Recent stint was 12 interviews. but bear in mind that 1 job = 3-4 interviews
then that is - telephone, first round, test, second round etc.

Sneaking away is challenging! Try to get the interview after hours if you can
but not always easy.

------
JSeymourATL
Most of my jobs came through networking-- and it's yielded some incredible
opportunities.

Not as cheesy as it sounds. You'd be surprised at the friends & contacts you
can build up by regularly attending local meet-ups, workshops, civic & social
organizations. I'm not a social butterfly by nature. But I do enjoy good
conversations with smart people.

First step, get out of your own bubble.

------
atsaloli
I recommend "What Color Is Your Parachute" \-- it's updated every year and
contains profound and practical advice -- such as identifying exactly what you
are looking for first and then finding it.

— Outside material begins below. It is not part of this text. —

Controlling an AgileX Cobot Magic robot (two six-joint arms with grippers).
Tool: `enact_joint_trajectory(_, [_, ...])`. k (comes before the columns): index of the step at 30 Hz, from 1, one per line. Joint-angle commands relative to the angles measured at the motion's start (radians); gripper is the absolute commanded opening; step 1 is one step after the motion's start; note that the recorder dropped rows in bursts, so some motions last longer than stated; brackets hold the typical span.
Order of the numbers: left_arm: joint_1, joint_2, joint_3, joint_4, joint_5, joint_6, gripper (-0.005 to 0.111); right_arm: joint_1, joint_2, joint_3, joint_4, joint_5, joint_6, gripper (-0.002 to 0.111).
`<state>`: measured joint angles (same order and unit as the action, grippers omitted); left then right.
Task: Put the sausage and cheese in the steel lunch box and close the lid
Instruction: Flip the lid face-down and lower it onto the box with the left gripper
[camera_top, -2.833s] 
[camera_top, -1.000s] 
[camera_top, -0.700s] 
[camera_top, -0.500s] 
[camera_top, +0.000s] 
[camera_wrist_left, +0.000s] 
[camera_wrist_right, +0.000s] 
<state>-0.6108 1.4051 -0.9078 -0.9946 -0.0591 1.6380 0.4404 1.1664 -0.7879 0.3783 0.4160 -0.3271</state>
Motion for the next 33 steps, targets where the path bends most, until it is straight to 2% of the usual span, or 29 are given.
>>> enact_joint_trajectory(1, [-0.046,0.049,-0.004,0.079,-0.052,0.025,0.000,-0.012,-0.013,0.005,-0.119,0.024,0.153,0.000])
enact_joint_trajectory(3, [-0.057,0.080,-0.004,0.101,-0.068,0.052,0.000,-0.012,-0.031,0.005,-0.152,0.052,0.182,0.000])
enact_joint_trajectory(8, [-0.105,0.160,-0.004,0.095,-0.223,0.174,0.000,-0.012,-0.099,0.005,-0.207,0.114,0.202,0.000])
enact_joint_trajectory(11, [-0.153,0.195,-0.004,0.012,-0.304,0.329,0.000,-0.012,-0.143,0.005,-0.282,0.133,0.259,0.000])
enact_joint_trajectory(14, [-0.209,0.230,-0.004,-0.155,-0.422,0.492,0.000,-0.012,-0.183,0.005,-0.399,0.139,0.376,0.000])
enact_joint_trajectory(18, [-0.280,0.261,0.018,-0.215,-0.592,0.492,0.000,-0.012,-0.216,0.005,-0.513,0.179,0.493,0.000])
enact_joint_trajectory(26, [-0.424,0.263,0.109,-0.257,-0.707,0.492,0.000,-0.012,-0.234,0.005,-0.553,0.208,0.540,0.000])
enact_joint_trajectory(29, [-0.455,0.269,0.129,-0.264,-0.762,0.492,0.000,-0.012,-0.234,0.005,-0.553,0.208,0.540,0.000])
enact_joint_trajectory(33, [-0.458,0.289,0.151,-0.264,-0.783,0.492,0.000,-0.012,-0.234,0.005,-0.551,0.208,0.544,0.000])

[http://www.amazon.com/What-Color-Your-
Parachute-2015/dp/1607...](http://www.amazon.com/What-Color-Your-
Parachute-2015/dp/1607745550) and
[http://www.jobhuntersbible.com/](http://www.jobhuntersbible.com/)

------
panorama
Jobs doing what, in which industry? What kind of role?

Assuming you're just a developer looking for jobs in technology companies, you
should check out the monthly who's hiring thread:
[https://news.ycombinator.com/item?id=10152809](https://news.ycombinator.com/item?id=10152809)
(Sept '15).

I also like angel.co due to salary transparency and the search UI. Hired.com
is also nice if you're able to pass the initial test.

But a more specific question will get you more specific answers, cheers!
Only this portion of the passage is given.